__WORK ORDER__: Where a line below contains "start", count it. Reply with the total only.

__DATA__:
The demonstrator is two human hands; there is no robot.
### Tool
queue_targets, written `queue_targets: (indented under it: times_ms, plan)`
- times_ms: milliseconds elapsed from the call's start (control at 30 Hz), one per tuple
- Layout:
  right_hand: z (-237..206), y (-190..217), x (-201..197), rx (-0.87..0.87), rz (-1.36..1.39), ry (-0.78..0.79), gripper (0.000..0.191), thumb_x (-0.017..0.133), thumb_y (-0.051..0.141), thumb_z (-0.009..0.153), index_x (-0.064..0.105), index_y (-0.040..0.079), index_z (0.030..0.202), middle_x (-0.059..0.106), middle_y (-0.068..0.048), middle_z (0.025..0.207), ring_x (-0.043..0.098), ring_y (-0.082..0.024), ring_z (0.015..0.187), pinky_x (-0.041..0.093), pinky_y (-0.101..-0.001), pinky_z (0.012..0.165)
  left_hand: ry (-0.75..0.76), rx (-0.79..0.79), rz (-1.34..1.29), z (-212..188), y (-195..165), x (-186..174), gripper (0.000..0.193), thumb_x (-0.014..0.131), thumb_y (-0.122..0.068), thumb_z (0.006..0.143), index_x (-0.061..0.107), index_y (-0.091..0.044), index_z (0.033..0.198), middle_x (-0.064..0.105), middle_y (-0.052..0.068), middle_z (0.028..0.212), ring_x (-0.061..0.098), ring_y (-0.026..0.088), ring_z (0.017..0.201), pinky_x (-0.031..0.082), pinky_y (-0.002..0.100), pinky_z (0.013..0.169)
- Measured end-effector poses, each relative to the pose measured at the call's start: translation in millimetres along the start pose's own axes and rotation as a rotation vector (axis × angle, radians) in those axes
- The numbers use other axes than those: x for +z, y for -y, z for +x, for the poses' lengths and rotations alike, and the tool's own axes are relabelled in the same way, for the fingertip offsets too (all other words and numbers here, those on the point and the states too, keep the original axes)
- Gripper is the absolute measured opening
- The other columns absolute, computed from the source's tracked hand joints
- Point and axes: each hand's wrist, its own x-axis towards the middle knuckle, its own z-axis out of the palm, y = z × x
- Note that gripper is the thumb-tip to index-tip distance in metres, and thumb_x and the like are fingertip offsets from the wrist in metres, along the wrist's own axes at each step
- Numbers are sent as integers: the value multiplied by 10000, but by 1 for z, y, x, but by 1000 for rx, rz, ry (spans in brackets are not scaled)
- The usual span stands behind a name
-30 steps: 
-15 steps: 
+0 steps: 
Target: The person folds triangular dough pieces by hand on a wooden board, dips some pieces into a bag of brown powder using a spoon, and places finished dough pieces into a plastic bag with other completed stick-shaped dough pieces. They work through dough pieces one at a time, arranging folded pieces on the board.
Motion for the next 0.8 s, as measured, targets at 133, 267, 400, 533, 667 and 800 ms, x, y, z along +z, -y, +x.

__TASK OUTPUT__: 2